Exercise prompt
In the entries below, how many lines contain the string "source"? Respond with the number only.

Input material Start Marker

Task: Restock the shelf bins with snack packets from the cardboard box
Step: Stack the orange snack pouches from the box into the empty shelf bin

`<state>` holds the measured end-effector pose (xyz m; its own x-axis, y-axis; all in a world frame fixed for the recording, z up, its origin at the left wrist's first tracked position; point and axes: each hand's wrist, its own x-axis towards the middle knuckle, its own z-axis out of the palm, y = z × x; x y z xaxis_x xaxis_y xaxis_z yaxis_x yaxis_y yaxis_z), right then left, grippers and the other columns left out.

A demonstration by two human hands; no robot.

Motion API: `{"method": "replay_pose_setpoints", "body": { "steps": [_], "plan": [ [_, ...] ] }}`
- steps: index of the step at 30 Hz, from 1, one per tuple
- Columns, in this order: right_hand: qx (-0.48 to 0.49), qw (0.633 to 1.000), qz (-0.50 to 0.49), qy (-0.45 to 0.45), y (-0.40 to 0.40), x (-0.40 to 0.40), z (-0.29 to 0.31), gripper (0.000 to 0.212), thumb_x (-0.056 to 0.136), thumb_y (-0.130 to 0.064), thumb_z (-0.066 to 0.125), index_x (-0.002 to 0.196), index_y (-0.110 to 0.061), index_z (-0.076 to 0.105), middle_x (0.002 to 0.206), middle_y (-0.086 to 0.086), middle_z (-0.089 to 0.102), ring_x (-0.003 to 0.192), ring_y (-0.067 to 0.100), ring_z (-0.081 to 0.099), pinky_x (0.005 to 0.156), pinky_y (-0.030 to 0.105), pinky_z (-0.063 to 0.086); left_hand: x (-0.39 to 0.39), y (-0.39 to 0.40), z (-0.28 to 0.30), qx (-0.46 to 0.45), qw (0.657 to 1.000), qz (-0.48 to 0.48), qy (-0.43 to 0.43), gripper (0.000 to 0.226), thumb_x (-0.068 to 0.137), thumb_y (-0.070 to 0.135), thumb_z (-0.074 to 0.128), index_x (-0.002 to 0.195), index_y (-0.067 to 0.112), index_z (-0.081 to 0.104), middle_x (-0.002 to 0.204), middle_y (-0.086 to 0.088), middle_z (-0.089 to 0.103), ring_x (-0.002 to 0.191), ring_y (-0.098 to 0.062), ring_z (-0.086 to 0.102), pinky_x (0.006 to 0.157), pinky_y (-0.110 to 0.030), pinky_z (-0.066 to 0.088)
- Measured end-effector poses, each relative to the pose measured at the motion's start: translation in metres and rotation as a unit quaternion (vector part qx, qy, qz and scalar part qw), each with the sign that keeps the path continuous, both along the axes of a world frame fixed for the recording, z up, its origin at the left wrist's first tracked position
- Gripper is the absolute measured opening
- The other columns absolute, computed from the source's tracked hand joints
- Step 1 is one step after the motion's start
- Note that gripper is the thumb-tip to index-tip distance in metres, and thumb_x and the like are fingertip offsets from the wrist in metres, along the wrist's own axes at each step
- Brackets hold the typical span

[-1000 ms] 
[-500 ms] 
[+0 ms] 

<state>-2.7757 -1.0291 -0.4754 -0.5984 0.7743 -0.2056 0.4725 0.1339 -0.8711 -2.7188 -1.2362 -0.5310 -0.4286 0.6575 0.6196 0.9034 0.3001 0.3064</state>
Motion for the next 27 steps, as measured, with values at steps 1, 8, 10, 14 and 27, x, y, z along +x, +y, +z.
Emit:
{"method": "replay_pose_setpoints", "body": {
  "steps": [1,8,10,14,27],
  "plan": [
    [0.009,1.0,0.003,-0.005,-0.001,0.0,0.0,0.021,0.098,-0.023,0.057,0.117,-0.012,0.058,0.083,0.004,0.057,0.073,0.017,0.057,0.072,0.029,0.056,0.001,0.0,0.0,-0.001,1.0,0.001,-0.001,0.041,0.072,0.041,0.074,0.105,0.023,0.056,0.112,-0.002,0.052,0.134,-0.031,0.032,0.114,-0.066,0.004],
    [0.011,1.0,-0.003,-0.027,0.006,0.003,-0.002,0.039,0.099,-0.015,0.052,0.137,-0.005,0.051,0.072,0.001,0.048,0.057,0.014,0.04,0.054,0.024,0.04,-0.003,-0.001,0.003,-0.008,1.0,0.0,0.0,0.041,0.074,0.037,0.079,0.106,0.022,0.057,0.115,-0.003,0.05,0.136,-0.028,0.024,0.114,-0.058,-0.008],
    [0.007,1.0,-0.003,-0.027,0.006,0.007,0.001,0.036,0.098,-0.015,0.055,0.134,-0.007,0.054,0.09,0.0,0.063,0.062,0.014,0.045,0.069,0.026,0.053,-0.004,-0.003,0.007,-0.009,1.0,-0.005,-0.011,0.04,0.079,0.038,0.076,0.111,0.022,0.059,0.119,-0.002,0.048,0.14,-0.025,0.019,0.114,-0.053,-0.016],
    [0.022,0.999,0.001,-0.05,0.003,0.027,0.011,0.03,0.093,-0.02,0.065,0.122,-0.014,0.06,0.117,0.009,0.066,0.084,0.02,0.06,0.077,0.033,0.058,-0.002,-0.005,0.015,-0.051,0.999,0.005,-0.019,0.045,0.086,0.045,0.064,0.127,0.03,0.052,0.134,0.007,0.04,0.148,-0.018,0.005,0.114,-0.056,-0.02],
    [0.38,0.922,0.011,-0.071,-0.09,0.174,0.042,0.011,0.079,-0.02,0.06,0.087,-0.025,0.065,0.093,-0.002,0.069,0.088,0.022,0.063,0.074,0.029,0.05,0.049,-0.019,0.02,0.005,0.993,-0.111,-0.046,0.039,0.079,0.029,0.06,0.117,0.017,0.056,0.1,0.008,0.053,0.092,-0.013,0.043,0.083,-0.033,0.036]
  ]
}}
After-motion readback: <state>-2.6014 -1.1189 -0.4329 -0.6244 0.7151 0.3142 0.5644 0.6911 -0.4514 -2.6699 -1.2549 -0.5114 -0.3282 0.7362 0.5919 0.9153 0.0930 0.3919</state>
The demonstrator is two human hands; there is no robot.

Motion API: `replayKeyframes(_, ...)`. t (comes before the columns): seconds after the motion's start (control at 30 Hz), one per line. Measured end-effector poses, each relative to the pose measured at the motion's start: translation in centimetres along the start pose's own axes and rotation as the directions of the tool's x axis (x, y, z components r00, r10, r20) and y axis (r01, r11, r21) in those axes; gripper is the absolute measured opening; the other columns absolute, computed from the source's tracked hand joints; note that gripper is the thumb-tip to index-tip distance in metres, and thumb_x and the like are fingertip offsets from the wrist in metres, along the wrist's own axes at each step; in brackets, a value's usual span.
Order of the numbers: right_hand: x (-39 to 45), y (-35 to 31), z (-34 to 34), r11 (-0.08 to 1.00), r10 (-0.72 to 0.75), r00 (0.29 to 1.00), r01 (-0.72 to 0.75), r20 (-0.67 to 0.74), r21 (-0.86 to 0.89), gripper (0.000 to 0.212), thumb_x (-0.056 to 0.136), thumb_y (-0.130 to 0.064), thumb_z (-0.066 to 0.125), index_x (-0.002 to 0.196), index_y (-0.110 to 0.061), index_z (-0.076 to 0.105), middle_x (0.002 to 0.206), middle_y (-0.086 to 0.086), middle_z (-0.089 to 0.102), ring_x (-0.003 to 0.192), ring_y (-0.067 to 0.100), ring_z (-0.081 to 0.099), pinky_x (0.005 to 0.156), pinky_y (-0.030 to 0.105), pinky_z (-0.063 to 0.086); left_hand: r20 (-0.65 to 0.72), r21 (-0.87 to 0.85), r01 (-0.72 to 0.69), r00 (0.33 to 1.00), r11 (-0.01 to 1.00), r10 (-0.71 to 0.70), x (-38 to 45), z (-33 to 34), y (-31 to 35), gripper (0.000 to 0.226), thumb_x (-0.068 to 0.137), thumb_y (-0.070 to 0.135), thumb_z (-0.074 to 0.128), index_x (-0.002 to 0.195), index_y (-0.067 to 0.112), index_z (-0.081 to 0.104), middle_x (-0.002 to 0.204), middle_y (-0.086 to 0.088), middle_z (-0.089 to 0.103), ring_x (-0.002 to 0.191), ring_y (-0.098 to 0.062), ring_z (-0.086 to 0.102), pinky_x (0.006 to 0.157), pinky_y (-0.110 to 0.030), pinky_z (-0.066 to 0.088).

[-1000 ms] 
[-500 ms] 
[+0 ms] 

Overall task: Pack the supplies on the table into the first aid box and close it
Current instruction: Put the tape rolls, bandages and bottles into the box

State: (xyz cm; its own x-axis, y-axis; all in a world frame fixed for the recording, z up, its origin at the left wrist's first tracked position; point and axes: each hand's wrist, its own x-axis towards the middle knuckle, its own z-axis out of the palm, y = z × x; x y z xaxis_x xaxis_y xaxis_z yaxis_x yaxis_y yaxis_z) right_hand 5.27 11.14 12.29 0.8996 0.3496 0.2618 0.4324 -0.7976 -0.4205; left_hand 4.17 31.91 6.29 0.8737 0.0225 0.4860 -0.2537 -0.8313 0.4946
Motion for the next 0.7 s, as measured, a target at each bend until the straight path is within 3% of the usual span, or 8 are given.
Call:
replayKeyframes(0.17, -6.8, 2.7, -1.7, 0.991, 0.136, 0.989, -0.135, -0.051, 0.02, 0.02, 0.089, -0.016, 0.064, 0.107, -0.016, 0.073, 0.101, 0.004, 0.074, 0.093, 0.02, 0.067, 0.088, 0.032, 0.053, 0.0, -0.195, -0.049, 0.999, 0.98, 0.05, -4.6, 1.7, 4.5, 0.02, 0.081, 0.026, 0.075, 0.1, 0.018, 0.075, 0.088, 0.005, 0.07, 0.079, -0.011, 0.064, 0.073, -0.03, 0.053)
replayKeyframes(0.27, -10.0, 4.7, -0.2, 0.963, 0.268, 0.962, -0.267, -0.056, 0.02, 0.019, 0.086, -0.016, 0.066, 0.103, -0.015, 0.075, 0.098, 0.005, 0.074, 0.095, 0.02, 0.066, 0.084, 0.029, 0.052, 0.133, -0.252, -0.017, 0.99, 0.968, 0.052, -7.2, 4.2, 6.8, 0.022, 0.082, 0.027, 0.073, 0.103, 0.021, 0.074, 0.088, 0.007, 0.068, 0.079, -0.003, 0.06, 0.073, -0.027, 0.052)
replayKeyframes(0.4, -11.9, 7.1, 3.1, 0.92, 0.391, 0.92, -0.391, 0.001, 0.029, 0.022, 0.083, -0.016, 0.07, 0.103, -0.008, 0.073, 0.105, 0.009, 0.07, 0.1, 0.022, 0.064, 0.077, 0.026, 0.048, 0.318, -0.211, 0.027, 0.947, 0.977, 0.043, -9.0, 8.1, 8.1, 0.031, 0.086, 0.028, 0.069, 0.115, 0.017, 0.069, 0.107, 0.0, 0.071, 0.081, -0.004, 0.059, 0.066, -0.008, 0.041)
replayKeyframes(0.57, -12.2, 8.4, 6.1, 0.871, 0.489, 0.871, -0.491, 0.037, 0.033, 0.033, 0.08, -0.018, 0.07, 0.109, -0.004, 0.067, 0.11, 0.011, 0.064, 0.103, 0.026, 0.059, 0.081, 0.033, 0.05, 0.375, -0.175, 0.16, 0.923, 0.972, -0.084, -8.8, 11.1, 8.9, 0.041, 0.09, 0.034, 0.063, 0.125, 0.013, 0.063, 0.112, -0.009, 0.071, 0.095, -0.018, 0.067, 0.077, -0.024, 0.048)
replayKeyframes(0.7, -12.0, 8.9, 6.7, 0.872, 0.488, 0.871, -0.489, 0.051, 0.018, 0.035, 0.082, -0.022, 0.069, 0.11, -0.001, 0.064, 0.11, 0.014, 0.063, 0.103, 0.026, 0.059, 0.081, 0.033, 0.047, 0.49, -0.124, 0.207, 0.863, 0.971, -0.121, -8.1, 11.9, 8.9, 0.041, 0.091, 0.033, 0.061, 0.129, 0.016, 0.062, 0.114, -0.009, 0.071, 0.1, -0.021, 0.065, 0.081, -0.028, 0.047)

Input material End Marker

Response
2